State withdraws permission for Schoharie County group to train EMTs
SCHOHARIE COUNTY First-responders are trying to rescue a decades-old tradition of training ambulance workers in Schoharie County.
Citing a dozen deficiencies identified in an audit, the state Health Department in October withdrew training privileges allowing the Schoharie County Ambulance & Rescue Squad Association, to train emergency medical technicians.
Association President Karen Cuccinello said the association has offered courses for emergency medical technicians for about 40 years.

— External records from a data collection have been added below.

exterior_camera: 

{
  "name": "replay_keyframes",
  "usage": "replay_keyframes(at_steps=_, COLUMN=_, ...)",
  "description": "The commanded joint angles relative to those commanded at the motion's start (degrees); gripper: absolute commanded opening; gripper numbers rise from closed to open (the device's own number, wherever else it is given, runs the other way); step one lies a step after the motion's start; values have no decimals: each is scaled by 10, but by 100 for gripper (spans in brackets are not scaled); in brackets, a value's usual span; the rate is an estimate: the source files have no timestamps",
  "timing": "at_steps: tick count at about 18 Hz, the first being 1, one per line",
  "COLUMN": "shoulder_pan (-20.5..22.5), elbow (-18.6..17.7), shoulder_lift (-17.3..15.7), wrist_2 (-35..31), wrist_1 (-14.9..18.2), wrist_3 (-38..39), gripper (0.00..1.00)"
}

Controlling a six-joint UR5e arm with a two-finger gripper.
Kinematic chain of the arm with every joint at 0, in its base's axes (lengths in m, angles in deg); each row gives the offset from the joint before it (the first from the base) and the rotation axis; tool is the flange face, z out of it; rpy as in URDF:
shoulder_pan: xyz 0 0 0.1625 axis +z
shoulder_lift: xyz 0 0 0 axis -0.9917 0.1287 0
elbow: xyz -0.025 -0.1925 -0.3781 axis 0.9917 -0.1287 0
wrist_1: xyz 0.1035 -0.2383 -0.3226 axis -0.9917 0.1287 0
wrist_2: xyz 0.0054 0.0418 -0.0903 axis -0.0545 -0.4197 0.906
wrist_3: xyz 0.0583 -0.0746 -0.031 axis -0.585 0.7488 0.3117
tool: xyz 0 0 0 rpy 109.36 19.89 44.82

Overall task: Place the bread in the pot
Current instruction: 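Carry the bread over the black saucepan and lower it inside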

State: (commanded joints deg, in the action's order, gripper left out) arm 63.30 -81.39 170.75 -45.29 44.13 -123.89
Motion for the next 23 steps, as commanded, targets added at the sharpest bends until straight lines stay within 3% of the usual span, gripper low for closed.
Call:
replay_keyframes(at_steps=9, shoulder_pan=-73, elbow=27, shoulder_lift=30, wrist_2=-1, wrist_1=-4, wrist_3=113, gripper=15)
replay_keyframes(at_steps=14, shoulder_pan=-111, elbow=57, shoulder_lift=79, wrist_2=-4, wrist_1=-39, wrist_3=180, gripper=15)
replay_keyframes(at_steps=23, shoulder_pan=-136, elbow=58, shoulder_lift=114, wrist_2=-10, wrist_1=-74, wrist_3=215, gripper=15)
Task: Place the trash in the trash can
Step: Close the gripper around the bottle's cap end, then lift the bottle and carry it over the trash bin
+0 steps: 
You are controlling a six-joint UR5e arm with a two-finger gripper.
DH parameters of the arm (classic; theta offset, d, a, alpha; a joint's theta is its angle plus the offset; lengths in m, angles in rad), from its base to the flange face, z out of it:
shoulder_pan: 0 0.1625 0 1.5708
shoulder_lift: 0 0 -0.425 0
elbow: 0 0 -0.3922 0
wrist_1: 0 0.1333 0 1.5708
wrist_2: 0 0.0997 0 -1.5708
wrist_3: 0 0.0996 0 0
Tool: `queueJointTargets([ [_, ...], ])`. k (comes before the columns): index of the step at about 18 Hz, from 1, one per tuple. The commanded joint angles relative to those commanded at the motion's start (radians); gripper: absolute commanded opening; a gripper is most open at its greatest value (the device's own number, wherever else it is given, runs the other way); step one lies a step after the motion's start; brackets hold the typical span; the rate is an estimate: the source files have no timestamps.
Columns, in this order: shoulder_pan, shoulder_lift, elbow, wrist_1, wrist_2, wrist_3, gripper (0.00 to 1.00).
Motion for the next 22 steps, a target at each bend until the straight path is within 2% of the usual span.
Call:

The schooling prepares ambulance workers for a certification test given by the state, and that certification is required before going out in the field.
The program ran into difficulty in 2011 when flooding from Tropical Storm Irene inundated the Schoharie County Office Building’s basement, where courses were held, prompting a quick move that drew state disapproval.
An Oct. 18 letter from the Health Department’s Bureau of Emergency Medical Services indicates the association was cited for deficiencies in 2010 and didn’t fix those issues.
“This most recent audit has found that little has changed with the current administration and in fact sees an overall decline of the course sponsor’s ability to provide the appropriate education for students to become certified EMS providers,” the letter states.
The Health Department told the group it never made use of new documents and paperwork deemed a requirement after the 2010 audit, and a plan of correction was never completed.
The state criticized the lack of a permanent location to hold classes and alleged leadership failed to act on complaints by students who said their asthma and respiratory problems were worsened because of the new training site.
Following the flood, the group moved classes to the basement of a local church, which members contend they cleaned up and dried out with a dehumidifier.
The state claimed gear employed during the classes was being borrowed from ambulances that were in service, but the association contends it wasn’t using equipment needed for emergencies, but rather extra gear their members were able to provide.
Cuccinello said the association responded to the state, indicating plans to fix the issues, but they’ve heard nothing back.
“We are hoping to hear from them that they would work with us to keep rolling,” Cuccinello said.
The group began an online petition drive to garner support and gathered 136 signatures at www.change.org.
Certifications can be obtained from SUNY Cobleskill, according to Howard Huth, director of the college’s Paramedic Program. The college provided a site for association courses in the wake of Tropical Storm Irene.
Huth said those in fear of losing their certifications should contact the college, which will make arrangements.
“There’s no reason for any Schoharie County EMT to not certify because of this,” Huth said.